Again, we emphasize that simplicity does not mean straightforward. The simplicity of an algorithm should be considered as an advantage, rather than a drawback. -
RL vs. Planning
-
Re: Planning.
With the proposed representation, the Q-function can be represented linearly. And the planning is executing Bellman backup in the linear space as we described. While in Dreamer, it is not clear in which space the Bellman backup should be conducted to obtain a theoretical rigorous algorithm.
-
Re: RL.
We never claim we solved RL problem, as we emphasize in the main text, the paper is trying to answer the question: “How can we design an efficient and practical RL algorithm for structured partial observations”, instead of solving RL, which we never claimed.

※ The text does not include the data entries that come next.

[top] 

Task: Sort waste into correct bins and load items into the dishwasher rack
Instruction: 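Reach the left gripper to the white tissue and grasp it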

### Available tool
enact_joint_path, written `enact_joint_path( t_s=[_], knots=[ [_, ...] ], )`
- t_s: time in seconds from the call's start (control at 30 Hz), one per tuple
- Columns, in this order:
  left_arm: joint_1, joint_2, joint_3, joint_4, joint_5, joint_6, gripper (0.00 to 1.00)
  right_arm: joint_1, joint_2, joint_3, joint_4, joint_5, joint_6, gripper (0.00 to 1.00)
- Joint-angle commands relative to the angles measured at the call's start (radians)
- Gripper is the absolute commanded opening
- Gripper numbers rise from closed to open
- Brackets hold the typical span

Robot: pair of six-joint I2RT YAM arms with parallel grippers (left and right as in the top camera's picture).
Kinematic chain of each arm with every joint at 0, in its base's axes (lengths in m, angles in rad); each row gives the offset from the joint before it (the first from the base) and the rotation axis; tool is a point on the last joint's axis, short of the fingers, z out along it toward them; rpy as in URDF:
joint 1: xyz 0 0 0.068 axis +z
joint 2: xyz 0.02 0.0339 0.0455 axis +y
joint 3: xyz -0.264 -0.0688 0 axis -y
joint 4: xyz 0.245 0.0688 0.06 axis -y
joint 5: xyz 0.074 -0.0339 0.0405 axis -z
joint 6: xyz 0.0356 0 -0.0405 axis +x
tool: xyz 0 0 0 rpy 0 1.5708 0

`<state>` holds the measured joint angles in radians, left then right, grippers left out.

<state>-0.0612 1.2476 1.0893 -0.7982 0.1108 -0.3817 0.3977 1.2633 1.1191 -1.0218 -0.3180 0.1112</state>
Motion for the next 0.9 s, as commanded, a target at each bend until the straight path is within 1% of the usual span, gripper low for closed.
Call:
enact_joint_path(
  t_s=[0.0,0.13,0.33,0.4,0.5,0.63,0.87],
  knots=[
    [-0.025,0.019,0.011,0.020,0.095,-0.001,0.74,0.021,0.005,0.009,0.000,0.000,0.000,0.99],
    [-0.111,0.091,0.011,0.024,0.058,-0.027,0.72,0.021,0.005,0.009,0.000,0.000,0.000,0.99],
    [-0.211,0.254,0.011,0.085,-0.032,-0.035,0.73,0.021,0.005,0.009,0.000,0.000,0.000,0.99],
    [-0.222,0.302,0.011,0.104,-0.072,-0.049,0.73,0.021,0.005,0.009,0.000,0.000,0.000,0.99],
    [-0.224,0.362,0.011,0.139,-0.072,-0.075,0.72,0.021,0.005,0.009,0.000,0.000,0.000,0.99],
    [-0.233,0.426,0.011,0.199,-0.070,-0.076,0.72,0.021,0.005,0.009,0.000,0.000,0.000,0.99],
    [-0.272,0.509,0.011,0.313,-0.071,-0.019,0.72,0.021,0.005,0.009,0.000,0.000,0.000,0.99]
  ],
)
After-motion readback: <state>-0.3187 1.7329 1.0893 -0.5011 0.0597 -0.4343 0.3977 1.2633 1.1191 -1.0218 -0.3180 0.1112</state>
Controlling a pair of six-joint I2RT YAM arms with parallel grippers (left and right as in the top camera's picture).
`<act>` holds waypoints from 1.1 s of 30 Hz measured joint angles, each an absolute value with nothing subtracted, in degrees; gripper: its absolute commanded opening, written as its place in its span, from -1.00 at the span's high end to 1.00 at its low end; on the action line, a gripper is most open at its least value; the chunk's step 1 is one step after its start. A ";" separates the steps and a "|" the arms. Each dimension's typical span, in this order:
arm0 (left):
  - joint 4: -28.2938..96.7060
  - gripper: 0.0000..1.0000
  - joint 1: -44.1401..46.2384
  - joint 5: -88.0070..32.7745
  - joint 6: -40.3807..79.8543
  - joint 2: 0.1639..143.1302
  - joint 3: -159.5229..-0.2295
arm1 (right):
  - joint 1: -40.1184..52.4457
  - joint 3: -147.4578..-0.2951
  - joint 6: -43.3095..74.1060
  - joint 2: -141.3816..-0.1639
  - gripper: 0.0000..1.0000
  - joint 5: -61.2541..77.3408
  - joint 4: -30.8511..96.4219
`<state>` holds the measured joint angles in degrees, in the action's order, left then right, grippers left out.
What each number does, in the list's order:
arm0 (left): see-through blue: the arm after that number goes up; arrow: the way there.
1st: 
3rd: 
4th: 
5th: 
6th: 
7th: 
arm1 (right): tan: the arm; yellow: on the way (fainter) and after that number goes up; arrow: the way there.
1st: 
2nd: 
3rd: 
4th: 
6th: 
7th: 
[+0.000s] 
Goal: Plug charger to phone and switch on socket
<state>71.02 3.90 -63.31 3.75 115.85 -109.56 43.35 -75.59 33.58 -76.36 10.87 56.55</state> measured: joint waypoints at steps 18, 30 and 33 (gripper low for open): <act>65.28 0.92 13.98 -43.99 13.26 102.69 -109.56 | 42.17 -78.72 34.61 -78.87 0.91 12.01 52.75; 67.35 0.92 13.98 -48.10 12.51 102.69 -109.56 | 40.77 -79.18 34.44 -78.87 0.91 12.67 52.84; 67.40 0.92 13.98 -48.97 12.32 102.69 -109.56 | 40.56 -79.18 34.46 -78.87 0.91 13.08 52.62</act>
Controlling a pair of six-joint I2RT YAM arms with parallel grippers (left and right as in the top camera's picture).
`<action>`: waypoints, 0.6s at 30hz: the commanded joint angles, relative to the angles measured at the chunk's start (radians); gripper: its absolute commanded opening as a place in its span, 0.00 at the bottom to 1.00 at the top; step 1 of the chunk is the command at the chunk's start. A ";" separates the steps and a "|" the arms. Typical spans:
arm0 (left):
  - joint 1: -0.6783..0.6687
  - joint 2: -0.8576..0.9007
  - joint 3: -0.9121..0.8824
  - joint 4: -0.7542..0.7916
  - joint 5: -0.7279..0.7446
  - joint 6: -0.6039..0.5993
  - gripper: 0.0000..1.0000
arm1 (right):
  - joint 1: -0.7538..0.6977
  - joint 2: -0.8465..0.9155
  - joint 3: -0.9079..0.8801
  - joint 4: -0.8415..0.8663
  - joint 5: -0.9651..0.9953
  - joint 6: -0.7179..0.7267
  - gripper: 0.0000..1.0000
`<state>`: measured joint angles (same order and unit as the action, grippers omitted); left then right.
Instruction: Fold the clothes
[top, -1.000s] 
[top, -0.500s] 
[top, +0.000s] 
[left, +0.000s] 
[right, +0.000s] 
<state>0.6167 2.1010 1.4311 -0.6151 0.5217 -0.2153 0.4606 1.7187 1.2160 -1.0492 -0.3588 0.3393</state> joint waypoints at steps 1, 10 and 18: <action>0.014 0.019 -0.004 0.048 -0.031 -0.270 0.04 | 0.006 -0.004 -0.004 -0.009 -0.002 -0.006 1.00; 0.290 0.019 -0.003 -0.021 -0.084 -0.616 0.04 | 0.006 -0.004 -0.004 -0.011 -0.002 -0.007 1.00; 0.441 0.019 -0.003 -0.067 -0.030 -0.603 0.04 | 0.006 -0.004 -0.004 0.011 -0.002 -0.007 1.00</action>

This question is right before the paragraph you cited. The paragraph you cited is written to explain the problem in detail. In fact, the proposed algorithm indeed avoids exponential dependence on history length, while with tractable planning and exploration. Meanwhile, if you read the paragraph you cited carefully, it claims that our algorithm can be applied to real-world problems. If you think there is any step of the proposed algorithm that cannot “be easily implemented and applied to a real-world problem“, please point it out and we are open to discuss.
-
-
L-order MDPs
In the RL community, this is known as L-step mega-state MDPs. We already explained the connection between L-decodable and L-step mega-state MDP in our last response, and more importantly, the difficulties in planning still exist even with the form of so-called “L-order MDPs”, due to the observation overlaps in mega-state.
-
Latent Variable z vs. Belief of state
We would like to clarify that belief refers to the posterior of true state, which requires extra identifiability assumption, while as we discussed in the remark in page 5.
-
Terminology confusion
-
“Real-world problems”
We are sorry that the term “real-world” makes the reviewer uncomfortable. In fact, we already modified the claim in our experiment setting. While there are only three places in maintext, where the words show up:
- “In real-world reinforcement learning, state information is often only partially observable,” in abstract;
- “Such algorithms have been applied to many real-world applications with image- or text-based observations (Berner et al., 2019; Jiang et al., 2021), sometimes even surpassing human-level performance (Mnih et al., 2013; Kaufmann et al., 2023).” in page 1 introduction;
- “while by “practical" we mean that every component of an algorithm can be easily implemented and applied to a real-world problem.” in page 2.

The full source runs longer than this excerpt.